Das Landgut des Herzogs de Chevreuse wurde ab sofort zum Treffpunkt der Verschwörer; von dort aus gingen geheime Botschaften an alle an der Kabale Beteiligten. Maries jugendlicher Liebhaber selbst bot sich an, den Kardinal in Paris zu beseitigen.
Aber Richelieu hatte Glück und kam mit dem Schrecken davon.

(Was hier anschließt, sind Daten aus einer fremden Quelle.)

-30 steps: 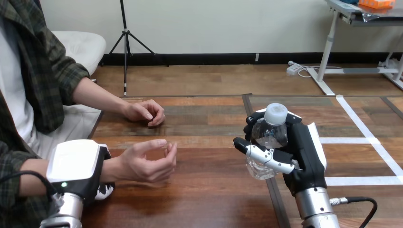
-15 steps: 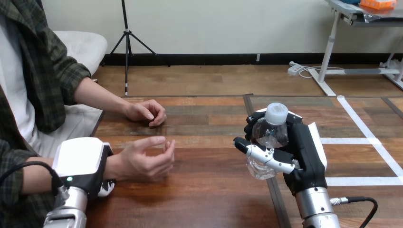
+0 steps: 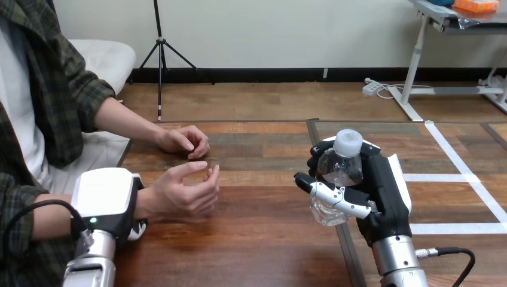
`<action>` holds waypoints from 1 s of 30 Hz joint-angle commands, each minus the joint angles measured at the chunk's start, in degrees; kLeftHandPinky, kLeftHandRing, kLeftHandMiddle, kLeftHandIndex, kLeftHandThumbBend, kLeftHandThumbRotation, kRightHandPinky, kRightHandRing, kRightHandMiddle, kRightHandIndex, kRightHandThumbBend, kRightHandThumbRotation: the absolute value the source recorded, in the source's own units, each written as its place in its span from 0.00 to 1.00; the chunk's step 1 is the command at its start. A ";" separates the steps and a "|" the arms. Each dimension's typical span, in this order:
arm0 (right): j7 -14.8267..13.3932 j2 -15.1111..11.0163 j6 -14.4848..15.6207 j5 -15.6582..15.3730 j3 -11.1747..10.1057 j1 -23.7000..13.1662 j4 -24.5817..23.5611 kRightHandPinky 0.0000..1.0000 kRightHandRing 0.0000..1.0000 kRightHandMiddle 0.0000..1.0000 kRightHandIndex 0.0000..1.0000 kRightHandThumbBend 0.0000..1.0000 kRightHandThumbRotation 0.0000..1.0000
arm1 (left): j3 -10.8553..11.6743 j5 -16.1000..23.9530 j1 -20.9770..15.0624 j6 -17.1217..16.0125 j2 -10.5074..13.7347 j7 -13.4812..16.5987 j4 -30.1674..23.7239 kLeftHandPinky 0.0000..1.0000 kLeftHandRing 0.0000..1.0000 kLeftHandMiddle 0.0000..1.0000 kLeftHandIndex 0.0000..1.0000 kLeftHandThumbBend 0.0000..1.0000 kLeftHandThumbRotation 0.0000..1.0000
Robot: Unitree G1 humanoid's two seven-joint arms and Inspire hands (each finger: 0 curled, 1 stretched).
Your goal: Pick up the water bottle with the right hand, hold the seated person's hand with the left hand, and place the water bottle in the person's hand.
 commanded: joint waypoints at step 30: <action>-0.30 -0.73 -0.35 0.82 -0.82 -4.68 -4.64 0.40 0.43 0.46 0.48 0.70 0.00 | -1.58 -5.20 -1.51 -10.69 -2.52 11.09 8.80 0.39 0.41 0.45 0.45 0.84 0.00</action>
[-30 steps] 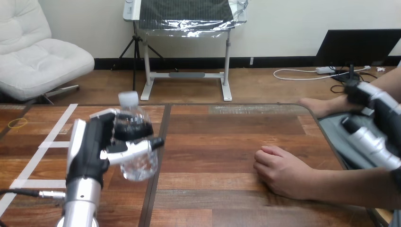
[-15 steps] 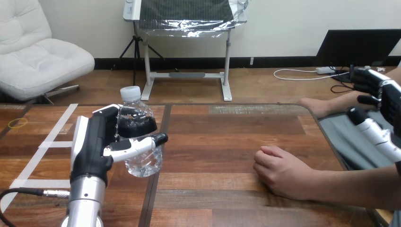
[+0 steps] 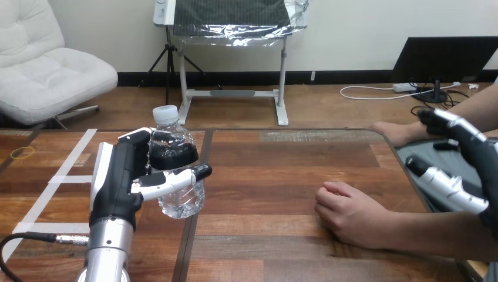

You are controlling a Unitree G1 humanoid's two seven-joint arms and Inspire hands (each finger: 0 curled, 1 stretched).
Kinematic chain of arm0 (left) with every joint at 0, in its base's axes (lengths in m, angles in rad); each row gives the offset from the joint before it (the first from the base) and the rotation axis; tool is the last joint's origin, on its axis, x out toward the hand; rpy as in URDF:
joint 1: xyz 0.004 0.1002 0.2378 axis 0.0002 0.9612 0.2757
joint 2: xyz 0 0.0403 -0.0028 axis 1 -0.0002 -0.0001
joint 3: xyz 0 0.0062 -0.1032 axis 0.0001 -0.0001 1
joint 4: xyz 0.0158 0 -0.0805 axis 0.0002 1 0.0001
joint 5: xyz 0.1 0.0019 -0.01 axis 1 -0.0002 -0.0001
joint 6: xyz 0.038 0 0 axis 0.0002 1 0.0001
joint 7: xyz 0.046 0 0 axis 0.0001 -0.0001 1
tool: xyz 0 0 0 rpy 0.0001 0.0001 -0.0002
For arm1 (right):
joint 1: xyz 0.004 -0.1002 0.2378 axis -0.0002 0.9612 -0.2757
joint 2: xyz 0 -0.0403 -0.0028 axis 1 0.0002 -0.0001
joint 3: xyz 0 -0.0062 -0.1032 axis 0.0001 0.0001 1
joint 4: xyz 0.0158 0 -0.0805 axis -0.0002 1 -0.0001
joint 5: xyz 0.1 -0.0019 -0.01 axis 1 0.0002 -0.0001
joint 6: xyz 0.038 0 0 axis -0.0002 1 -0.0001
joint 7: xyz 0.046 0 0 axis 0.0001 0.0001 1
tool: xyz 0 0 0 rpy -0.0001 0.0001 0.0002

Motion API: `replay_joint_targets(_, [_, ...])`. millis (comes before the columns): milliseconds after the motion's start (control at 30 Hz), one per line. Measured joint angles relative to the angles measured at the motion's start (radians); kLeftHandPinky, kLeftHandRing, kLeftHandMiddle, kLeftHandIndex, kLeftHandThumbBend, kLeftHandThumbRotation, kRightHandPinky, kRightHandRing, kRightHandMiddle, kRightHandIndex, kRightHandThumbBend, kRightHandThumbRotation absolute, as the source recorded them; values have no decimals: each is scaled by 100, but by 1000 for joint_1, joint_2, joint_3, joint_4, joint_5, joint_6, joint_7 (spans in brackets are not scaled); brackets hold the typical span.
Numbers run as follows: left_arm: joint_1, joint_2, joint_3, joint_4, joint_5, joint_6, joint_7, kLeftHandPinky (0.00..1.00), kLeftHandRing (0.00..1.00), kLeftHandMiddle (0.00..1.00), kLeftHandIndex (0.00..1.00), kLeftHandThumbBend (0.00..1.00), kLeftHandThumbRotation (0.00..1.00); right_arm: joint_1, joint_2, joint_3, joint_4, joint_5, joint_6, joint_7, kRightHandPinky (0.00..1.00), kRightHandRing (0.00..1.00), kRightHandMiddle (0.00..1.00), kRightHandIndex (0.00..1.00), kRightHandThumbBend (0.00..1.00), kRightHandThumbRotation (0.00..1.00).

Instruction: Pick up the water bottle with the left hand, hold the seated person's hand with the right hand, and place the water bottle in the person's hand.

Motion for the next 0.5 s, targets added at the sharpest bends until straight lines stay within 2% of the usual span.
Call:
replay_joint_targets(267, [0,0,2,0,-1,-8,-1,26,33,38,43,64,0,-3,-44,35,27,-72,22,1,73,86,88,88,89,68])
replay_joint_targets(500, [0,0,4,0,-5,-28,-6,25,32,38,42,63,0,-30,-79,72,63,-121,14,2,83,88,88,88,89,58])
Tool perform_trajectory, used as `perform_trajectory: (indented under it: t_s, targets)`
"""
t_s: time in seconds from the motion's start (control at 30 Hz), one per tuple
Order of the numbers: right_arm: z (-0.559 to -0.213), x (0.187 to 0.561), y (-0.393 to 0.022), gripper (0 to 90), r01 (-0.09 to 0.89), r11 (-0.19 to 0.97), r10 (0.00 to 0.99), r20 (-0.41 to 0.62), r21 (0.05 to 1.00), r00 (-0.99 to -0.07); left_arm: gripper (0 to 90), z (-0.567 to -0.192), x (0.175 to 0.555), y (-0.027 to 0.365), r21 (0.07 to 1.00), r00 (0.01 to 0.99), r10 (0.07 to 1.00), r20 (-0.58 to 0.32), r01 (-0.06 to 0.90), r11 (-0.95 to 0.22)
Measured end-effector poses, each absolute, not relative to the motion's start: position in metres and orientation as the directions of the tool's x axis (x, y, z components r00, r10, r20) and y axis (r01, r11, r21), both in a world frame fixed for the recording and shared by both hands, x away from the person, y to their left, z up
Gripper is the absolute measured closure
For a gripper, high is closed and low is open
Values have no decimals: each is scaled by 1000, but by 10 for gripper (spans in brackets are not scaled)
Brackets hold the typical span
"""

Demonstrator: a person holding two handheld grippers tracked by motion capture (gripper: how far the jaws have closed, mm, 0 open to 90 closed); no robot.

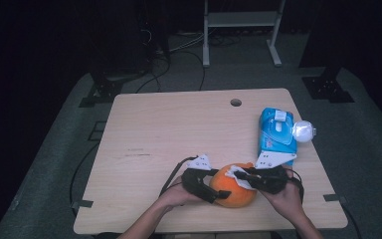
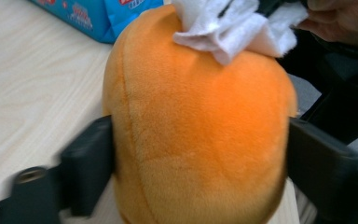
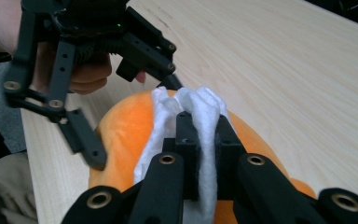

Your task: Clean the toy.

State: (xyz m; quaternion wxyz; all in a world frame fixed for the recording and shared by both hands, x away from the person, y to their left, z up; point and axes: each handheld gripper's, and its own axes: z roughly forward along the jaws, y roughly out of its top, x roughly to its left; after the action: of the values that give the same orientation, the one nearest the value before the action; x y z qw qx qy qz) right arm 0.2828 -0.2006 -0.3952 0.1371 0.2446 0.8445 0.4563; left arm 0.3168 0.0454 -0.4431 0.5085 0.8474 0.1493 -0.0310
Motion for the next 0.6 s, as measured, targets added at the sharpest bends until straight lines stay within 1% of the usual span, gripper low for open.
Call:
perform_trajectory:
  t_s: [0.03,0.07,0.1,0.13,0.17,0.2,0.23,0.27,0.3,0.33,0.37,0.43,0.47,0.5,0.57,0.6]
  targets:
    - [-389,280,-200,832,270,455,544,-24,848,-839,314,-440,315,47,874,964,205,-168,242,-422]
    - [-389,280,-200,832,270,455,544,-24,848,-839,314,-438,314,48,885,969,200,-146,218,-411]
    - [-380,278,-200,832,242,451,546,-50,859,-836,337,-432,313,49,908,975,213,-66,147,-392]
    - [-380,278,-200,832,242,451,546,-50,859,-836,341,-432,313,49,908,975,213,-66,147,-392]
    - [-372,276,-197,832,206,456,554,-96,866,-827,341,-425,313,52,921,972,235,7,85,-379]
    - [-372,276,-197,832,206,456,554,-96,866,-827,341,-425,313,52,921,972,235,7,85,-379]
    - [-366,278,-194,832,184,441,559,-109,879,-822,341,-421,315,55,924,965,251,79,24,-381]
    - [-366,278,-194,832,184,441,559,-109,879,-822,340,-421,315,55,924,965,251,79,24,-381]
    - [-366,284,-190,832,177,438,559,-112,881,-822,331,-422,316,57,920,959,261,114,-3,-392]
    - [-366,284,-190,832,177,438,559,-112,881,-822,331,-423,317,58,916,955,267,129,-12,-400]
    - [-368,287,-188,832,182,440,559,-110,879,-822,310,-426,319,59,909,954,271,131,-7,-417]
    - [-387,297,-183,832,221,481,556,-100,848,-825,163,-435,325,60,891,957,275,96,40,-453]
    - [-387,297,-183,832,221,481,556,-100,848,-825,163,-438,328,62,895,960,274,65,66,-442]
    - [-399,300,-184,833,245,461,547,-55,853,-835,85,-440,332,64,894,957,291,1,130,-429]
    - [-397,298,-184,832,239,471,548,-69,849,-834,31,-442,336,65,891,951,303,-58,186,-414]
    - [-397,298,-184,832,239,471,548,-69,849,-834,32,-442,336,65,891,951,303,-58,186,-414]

»Dem Teufel im roten Rock ist es tatsächlich gelungen, die Sache rechtzeitig aufzudecken«, teilte Céleste Marie brieflich mit. »Dein Geliebter, der Marquis de Ch., der es auf sich nehmen wollte, die Welt von R. zu befreien, ist bereits hingerichtet worden und es wäre vielleicht nicht ganz verkehrt, wenn du dir ein etwas weiter von Paris entferntes Quartier suchen würdest.«
Marie de Chevreuse war zutiefst betroffen. Mit allem hatte sie gerechnet, aber nicht damit, dass mit dem Attentat etwas schiefgehen könnte. Alles war auf das Genaueste geplant worden. Wer hatte das Komplott verraten? Denn es konnte sich nur um feigen Verrat handeln!
Die Herzogin weinte herzzerreißend über den tragischen Tod dieses hoffnungsvollen jungen Mannes, der sein Leben dafür gewagt hatte, Frankreich von einem Despoten zu befreien. Als sie Näheres über die genaueren Umstände der Hinrichtung ihres jugendlichen Liebhabers erfahren hatte, wurde sie regelrecht gemütskrank. Noch im Nachhinein trafen sie der Schock und die Trauer über das Unfassbare mit aller Macht.
Die Todesstrafe durch Enthaupten wurde in Nantes vollzogen. Wegen der Jugend des Attentäters hatten viele Edelleute
um Begnadigung des erst Achtzehnjährigen gebeten. Erst hatte Ludwig XIII. gezögert, dann aber auf Verlangen des Kardinals abgelehnt.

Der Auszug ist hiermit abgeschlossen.